What is Real in the Post-truth World?

From Plato’s exalted claims that “truth is the goal of human life”, through Hegelian idealism and late 20th century pragmatism, we reached the post-truth era. Theoretically labeled as deflationary, truth as a concept today is stripped from significance in philosophical reflection, and as such, serves no much purpose. The idea of truth in our everyday world of social and mass media, increasingly appears to be vague, empty and utterly useless. How did this happen, and what are the consequences?

Today, we walk through three distinct stages in history of truth: correspondence, relativity, and insignificance.

Stage 1: Truth is what Corresponds with Reality

According to classical correspondence theory, truth is a given, unmediated knowledge. “Truth is the agreement between intellect and object”, says Thomas Aquinas.

For Descartes the truth represents a notion so “transcendentally clear” that it cannot escape direct apprehension. Truth is obvious and empirical fact.

The last great thinker of correspondence theory, the Austrian-born philosopher Ludwig Wittgenstein suggested sentences should be treated as “pictures”. The proposition is true only if words used to depict the world correspond to the elements of the “picture”. Anything that cannot be defined or pictured in the real world is false.

Whereof one cannot speak, thereof one must be silent.

Ludwig Wittgenstein

Stage 2: Truth is Relative

Critics of classical theory of truth consider it to be narrow. While it might be applicable to some domains of discourse, it fails in the case of others, for example morality: are there obvious moral facts? 

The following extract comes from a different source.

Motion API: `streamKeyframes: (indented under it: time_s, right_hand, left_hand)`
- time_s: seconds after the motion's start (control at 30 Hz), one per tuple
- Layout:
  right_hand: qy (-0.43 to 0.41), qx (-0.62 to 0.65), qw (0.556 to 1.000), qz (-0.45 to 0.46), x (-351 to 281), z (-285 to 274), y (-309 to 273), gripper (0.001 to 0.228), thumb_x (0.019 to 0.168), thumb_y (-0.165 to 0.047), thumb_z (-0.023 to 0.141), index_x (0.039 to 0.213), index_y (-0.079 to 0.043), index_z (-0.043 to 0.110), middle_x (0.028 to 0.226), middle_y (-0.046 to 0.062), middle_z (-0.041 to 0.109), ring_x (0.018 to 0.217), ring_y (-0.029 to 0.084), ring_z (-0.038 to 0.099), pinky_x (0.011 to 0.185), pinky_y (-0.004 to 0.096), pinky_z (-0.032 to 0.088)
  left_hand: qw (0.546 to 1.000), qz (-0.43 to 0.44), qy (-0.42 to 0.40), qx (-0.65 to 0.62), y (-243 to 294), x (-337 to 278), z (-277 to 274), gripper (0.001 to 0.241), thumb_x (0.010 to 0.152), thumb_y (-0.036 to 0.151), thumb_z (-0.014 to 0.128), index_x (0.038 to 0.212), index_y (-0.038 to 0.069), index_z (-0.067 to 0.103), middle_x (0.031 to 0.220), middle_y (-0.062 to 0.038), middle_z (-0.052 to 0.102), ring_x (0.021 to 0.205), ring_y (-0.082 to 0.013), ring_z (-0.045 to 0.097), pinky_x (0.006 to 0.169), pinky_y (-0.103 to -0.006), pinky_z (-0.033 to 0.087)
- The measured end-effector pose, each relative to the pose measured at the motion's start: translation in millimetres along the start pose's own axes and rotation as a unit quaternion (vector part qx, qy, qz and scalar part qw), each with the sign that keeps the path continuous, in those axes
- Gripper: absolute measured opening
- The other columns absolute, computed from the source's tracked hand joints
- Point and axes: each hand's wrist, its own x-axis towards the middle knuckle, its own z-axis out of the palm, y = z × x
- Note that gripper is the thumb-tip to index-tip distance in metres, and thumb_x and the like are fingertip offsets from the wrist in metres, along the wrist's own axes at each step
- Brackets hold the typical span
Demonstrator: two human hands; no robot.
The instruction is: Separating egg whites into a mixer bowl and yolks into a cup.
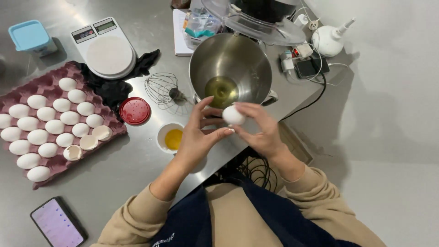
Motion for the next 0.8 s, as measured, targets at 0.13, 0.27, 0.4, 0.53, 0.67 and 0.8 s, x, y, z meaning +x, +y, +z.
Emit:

At the dawn of the first industrial revolution, Hegel went as far as to claim that correspondence theories are logically absurd. There is no such thing as a “given” truth. Mind cannot comprehend anything without the mediation concepts. And as such, it is impossible to compare beliefs with reality, because the experience of reality is always mediated by beliefs. Systems of belief thus play the most important role in coherent theory of truth. The fact does not exist alone, but it’s significance lies in relation to the system, and it is true only if contributes to overall coherency of the system.

During the second industrial revolution, and in order to bring philosophy to speed with empirical sciences, American pragmatism was devised. Truth has a ‘cash-value’ to the extent it is practical and useful for solving problems. “Handsome is what handsome does. By their fruits shall ye know them”, claims John Dewey.

At the same time, European understanding of truth developed to be more political in nature, revolving primarily around how it relates to, and contributes to power. Michel Foucault considers truth to be historically conditioned as it serves the political function of controlling people rather than any purely cognitive function. 

Stage 3: Truth is Insignificant

Following the rise of formal logic and interest in formal systems, Anglo-American pragmatists attempted to define truth in logically or scientifically acceptable terms. This lead to creation of Alfred Tarski’s formula for defining truth for a formal or mathematical language. Using his system, the conditions in which a given sentence is true would be assigned to each sentence without using the term “truth” in that language. Mathematician Frank Ramsey soon declared that the notion of truth is completely redundant. To say that something is true might express agreement but it has no useful information apart from the sentence it serves to emphasize. 

As for the European side of disciplinary divide, the truth has been equally undermined. Observing our lives lived through media, representations, simulation, French sociologist Jean Baudrillard concluded that distinction between statements and facts is lost.

By crossing into a space whose curvature is no longer that of the real, nor that of truth, the era of simulation is inaugurated by the liquidation of all referentials.

Jean Baudrillard

Veritas vos Liberabit

Taken together, both continental and Anglo-American analytical thought indicate that truth is either ubiquitous force imposed by the ruling elites, or that is nothing at all. In either way, seems like a waste of time to even think about it. 

But, people still need the truth. Beyond historical and doctrinal dimensions, the truth never ceased to exist as confrontation with reality and all-embracing commitment to what is real. Truth gives one’s life direction and meaning.

Every soldier understands the importance of truth-based intelligence on the battlefield: you act on lie – you die. As simple as that. 

The more we seek to diminish the truth, the more powerful the truth becomes.